ACTION ITEM: Please restate, word for word, the lines below that begin at the one with "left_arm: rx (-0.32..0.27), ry" and end at the one with "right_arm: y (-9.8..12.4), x". Leave out all other lines.

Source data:
-----
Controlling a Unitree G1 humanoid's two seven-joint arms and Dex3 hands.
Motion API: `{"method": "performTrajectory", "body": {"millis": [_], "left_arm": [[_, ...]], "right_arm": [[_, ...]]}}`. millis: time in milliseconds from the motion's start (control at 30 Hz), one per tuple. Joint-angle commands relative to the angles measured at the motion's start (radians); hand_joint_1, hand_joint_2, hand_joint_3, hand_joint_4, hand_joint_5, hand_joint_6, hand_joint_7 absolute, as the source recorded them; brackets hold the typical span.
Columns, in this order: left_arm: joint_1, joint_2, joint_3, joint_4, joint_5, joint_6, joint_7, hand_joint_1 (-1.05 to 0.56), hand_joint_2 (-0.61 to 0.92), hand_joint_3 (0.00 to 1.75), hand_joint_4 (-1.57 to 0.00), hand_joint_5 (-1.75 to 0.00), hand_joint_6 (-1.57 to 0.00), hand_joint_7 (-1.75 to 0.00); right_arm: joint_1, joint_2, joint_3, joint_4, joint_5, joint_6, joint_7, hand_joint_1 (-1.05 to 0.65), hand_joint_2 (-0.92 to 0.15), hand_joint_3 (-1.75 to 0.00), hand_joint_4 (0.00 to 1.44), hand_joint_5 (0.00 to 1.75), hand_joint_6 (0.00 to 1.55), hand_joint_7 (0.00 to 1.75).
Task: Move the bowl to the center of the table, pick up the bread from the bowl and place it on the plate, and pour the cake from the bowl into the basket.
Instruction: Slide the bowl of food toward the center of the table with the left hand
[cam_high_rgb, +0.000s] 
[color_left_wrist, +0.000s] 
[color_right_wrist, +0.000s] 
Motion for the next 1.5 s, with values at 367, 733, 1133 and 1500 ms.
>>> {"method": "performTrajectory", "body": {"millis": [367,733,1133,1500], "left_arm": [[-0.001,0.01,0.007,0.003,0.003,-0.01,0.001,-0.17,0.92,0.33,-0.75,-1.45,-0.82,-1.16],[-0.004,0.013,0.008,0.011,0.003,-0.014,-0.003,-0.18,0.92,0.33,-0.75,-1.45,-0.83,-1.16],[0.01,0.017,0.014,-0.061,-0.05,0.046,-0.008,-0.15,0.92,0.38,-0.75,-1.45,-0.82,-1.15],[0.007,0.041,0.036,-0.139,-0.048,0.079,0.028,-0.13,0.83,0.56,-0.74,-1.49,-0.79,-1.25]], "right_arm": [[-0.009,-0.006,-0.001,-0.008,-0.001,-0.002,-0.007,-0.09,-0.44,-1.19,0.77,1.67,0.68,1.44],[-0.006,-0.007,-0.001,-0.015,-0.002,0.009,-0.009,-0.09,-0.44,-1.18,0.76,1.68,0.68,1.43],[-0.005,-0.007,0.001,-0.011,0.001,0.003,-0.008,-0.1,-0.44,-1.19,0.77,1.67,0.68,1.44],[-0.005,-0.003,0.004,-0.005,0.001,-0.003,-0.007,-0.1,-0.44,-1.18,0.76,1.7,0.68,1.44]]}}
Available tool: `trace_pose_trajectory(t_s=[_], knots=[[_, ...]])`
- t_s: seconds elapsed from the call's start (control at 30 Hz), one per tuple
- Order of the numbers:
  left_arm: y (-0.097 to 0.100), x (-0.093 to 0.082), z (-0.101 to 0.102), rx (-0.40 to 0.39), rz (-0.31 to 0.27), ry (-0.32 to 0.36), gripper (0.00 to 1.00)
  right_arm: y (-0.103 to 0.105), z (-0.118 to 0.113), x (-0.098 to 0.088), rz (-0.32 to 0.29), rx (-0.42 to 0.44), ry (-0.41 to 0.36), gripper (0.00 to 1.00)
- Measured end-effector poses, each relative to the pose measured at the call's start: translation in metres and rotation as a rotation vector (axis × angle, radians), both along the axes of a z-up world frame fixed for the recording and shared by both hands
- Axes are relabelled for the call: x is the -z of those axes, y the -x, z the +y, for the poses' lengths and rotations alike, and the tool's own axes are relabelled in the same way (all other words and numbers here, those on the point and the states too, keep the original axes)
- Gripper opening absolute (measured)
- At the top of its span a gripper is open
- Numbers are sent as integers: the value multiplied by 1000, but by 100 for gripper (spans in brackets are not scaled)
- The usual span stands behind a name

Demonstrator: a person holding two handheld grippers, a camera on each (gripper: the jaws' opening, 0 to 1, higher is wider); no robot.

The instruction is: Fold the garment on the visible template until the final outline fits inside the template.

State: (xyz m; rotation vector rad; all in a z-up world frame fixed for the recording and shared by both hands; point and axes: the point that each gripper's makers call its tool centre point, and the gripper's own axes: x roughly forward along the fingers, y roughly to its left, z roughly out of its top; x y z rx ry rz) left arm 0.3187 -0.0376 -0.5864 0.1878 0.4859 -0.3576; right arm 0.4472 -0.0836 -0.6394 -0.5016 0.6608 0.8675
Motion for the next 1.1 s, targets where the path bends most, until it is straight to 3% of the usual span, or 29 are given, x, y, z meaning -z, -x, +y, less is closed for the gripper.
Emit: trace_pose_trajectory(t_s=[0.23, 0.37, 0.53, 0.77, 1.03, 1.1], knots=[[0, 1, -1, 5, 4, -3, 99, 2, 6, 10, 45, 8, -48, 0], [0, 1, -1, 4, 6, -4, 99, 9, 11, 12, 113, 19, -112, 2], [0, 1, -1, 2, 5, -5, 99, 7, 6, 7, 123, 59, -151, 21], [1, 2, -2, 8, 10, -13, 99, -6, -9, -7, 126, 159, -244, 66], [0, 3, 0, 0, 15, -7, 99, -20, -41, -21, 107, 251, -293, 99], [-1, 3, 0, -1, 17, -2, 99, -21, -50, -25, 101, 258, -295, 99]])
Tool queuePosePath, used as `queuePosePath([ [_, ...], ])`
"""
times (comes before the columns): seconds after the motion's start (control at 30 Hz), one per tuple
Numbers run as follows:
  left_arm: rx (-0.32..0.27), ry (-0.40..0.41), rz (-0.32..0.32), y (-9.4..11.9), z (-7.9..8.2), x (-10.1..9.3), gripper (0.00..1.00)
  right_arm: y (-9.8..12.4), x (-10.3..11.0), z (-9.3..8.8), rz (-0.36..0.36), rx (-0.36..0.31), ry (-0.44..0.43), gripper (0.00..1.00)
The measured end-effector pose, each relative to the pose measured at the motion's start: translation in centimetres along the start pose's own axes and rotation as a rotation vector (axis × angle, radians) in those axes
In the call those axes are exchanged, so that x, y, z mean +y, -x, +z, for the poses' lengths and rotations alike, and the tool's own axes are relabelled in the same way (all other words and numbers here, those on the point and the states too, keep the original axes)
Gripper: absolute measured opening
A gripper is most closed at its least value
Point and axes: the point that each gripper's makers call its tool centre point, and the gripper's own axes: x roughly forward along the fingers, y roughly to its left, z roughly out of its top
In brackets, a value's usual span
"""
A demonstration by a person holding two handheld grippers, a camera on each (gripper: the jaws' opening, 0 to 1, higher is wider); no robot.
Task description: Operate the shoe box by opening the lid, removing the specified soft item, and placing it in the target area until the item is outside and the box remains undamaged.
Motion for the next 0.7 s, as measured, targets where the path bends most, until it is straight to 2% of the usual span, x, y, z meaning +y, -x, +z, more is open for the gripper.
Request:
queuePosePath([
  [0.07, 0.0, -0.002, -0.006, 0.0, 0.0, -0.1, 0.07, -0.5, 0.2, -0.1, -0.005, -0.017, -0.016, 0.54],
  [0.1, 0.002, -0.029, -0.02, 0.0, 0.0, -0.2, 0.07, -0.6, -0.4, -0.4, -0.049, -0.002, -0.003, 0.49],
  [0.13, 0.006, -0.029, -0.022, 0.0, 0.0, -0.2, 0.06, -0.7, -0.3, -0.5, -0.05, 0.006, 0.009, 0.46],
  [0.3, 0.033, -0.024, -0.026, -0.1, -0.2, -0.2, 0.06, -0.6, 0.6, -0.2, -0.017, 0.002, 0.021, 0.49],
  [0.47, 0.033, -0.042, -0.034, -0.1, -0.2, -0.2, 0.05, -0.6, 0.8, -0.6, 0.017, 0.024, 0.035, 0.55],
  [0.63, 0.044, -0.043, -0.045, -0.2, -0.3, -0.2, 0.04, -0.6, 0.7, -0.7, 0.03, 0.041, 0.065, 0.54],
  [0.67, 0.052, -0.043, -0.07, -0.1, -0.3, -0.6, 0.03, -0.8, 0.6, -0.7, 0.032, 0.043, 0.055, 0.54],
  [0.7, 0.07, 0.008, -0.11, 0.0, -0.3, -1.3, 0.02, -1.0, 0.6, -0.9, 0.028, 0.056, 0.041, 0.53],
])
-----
SOLUTION TO THIS PROBLEM:
  left_arm: rx (-0.32..0.27), ry (-0.40..0.41), rz (-0.32..0.32), y (-9.4..11.9), z (-7.9..8.2), x (-10.1..9.3), gripper (0.00..1.00)
  right_arm: y (-9.8..12.4), x (-10.3..11.0), z (-9.3..8.8), rz (-0.36..0.36), rx (-0.36..0.31), ry (-0.44..0.43), gripper (0.00..1.00)

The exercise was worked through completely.